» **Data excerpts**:

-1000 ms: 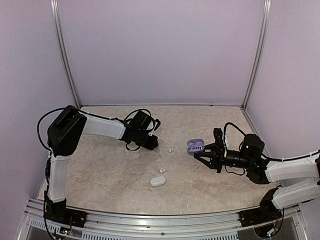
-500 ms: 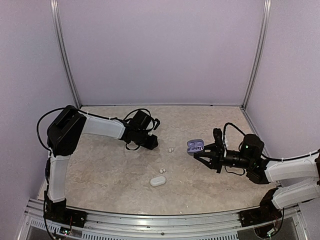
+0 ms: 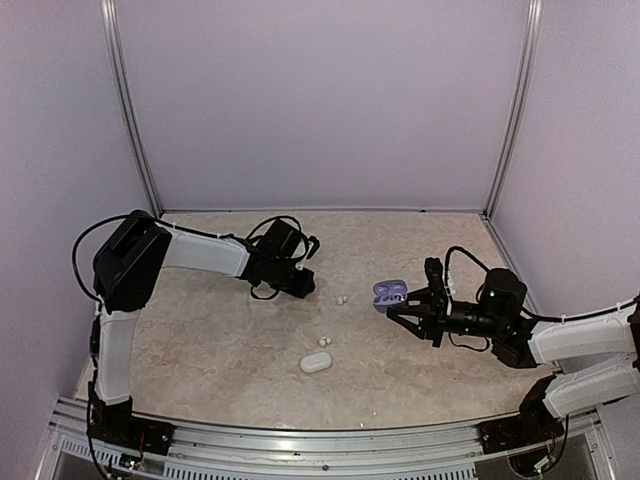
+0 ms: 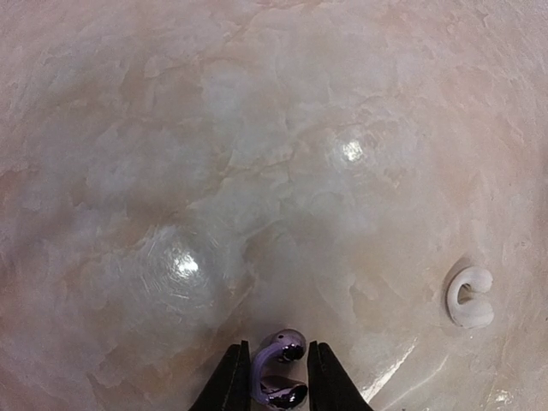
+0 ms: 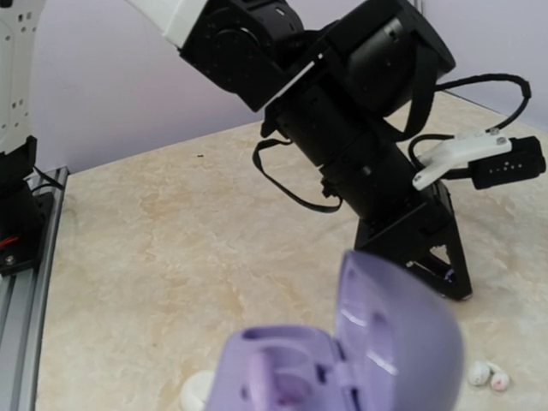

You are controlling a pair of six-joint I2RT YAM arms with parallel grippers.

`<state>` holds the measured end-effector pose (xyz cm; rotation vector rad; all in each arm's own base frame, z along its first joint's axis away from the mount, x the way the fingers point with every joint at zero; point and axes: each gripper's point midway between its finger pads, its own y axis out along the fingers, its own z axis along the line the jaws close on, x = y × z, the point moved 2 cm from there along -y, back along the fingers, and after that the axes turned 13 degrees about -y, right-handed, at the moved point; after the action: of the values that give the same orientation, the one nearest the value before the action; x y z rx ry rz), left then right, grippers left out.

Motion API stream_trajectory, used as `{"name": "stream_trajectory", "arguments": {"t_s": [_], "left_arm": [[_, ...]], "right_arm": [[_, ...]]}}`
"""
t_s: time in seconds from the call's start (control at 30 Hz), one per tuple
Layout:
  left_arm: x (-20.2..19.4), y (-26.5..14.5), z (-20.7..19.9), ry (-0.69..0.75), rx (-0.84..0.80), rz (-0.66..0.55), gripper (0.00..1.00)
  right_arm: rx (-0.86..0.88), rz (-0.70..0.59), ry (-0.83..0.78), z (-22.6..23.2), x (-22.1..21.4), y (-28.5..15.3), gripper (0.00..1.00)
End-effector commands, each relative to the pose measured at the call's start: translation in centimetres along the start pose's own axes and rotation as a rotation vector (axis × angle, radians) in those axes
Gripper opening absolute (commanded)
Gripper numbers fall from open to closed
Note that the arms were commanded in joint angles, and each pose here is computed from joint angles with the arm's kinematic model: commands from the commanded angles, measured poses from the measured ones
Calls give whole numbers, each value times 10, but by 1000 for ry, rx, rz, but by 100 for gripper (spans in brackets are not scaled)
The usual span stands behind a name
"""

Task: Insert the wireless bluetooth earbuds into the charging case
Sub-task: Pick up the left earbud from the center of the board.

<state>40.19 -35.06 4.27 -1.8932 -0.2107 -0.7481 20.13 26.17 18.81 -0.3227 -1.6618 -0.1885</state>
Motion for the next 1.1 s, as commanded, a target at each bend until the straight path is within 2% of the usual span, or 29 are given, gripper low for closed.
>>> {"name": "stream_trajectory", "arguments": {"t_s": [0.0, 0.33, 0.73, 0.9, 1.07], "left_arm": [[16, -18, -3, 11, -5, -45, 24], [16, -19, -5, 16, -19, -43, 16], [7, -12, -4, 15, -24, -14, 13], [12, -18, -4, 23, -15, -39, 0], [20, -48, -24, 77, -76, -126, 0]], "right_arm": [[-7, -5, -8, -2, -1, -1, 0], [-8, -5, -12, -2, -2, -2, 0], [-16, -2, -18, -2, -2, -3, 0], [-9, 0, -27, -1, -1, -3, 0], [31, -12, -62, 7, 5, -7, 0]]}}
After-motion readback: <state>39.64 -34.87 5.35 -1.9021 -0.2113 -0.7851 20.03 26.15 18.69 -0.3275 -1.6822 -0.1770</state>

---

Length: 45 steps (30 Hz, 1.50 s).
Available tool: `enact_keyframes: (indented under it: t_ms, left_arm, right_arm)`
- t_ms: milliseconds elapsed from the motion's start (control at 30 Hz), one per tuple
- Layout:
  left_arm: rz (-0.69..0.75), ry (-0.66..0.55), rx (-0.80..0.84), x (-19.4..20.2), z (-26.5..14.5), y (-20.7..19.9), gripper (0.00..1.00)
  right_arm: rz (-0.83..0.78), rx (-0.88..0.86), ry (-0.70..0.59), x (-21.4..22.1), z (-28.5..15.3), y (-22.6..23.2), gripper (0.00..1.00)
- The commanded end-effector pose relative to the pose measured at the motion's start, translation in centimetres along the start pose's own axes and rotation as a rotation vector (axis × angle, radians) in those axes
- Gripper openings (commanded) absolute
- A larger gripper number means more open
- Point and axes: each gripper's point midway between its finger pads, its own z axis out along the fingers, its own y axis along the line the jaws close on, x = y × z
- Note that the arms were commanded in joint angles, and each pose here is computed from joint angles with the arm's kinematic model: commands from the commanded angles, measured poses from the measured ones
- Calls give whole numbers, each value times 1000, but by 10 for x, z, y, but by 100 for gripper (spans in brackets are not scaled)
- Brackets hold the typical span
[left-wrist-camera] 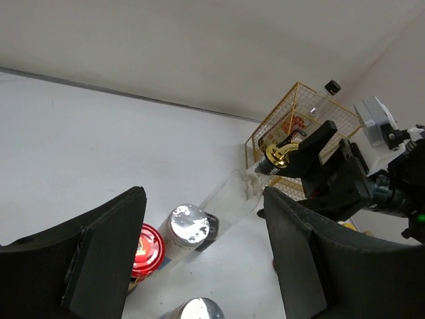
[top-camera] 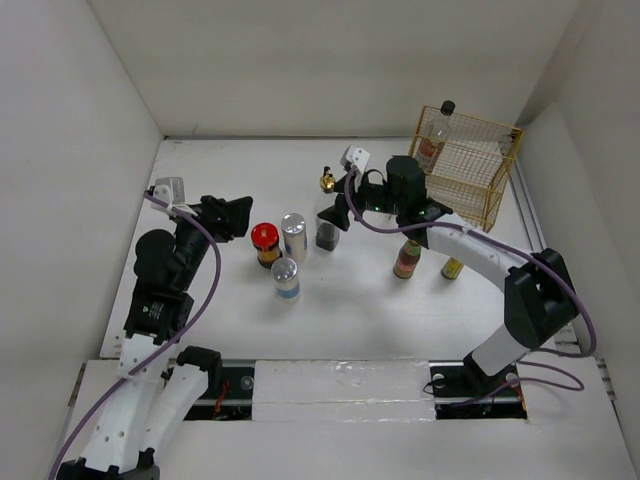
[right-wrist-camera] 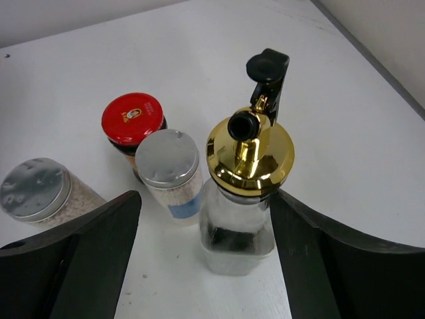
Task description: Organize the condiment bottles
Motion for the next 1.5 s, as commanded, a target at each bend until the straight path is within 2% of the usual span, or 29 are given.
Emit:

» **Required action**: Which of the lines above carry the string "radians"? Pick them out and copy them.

» **Written response**:
End-effector commands, each relative to the pose measured at the call's start: translation in centimetres along the start pose's own axes and rotation as a rotation vector (axis × angle, radians) in those axes
- The commanded end-effector pose relative to the pose measured at the motion's start, translation in centimetres along the start pose's own axes and rotation as a rotation vector (axis × angle, radians) in those axes

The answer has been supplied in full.